The PEP depends on $\mathbf{x}$ and $\hat{\mathbf{x}}$ only through $\|\boldsymbol{\Delta}\|$ . This is a distinctive feature of the AWGN channel: the direction of the error vector is irrelevant, and only its length matters. Over fading channels this is no longer true, and the PEP will acquire additional structure (see Chapter 10).

,

Theorem: Pairwise Error Probability on the AWGN Channel

For $\mathbf{x}, \hat{\mathbf{x}} \in \mathbb{R}^N$ transmitted over the AWGN channel with noise variance $\sigma^2 = N_0/2$ per real dimension, the ML pairwise error probability is

$P(\mathbf{x} \to \hat{\mathbf{x}}) \;=\; Q\!\!\left(\frac{\|\boldsymbol{\Delta}\|}{2\sigma}\right) \;\le\; \tfrac{1}{2} \exp\!\left(-\frac{\|\boldsymbol{\Delta}\|^2}{8\sigma^2}\right) \;=\; \tfrac{1}{2} \exp\!\left(-\frac{\|\boldsymbol{\Delta}\|^2}{4 N_0}\right),$

where the upper bound uses the Chernoff inequality $Q(x) \le \tfrac{1}{2} e^{-x^2/2}$ .

Project the noise onto the direction $\boldsymbol{\Delta}$ : the component along $\boldsymbol{\Delta}$ is zero-mean Gaussian with variance $\sigma^2$ . The ML detector picks $\hat{\mathbf{x}}$ when this component exceeds $\|\boldsymbol{\Delta}\|/2$ — a one-dimensional Gaussian tail. This is why only $\|\boldsymbol{\Delta}\|$ enters the PEP: the $(N-1)$ orthogonal noise components cannot cause the pair error.

Show Hint

Project the received vector onto the direction $\boldsymbol{\Delta} / \|\boldsymbol{\Delta}\|$ .

Show that the ML decision between $\mathbf{x}$ and $\hat{\mathbf{x}}$ depends only on this projection.

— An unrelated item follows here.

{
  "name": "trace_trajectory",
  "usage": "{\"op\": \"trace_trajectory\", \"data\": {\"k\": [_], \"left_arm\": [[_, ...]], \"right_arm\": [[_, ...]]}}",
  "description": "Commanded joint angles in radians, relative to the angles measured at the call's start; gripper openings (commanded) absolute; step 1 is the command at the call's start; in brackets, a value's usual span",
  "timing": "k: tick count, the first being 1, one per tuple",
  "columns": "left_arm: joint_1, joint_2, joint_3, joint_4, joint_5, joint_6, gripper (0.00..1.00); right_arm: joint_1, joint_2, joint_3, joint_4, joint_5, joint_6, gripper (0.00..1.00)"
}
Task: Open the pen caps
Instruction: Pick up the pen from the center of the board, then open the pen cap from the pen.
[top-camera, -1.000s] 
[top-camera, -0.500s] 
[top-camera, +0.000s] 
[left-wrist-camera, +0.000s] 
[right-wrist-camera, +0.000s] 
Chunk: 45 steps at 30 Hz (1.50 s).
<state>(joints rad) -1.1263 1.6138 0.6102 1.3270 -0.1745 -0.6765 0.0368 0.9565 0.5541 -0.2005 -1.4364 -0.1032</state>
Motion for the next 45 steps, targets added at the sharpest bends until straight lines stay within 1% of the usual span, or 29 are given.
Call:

Use the fact that the projection of a spherically symmetric Gaussian onto any unit vector is a scalar Gaussian of the same variance.

Proof

Define the decision statistic

The ML detector chooses $\hat{\mathbf{x}}$ over $\mathbf{x}$ iff $\|\mathbf{y} - \hat{\mathbf{x}}\|^2 < \|\mathbf{y} - \mathbf{x}\|^2$ . Expanding both sides:

$\|\mathbf{y}\|^2 - 2\mathbf{y}^T \hat{\mathbf{x}} + \|\hat{\mathbf{x}}\|^2 \;<\; \|\mathbf{y}\|^2 - 2\mathbf{y}^T \mathbf{x} + \|\mathbf{x}\|^2,$

which simplifies to $2\mathbf{y}^T (\mathbf{x} - \hat{\mathbf{x}}) < \|\mathbf{x}\|^2 - \|\hat{\mathbf{x}}\|^2$ , or $2\mathbf{y}^T \boldsymbol{\Delta} < \|\mathbf{x}\|^2 - \|\hat{\mathbf{x}}\|^2$ .

Substitute $\mathbf{y} = \mathbf{x} + \ntn{noise}$

Plugging in and using $\|\mathbf{x}\|^2 - \|\hat{\mathbf{x}}\|^2 = \|\boldsymbol{\Delta}\|^2 + 2 \hat{\mathbf{x}}^T\boldsymbol{\Delta}$ (after expanding $\|\boldsymbol{\Delta}\|^2 = (\mathbf{x} - \hat{\mathbf{x}})^T \boldsymbol{\Delta}$ ), the condition becomes

$2 (\mathbf{x} + \mathbf{w})^T \boldsymbol{\Delta} \;<\; \|\boldsymbol{\Delta}\|^2 + 2 \hat{\mathbf{x}}^T \boldsymbol{\Delta},$

i.e., $2 \mathbf{w}^{T} \boldsymbol{\Delta} < -\|\boldsymbol{\Delta}\|^2$ , or equivalently $\mathbf{w}^{T} \boldsymbol{\Delta} < -\tfrac{1}{2}\|\boldsymbol{\Delta}\|^2$ .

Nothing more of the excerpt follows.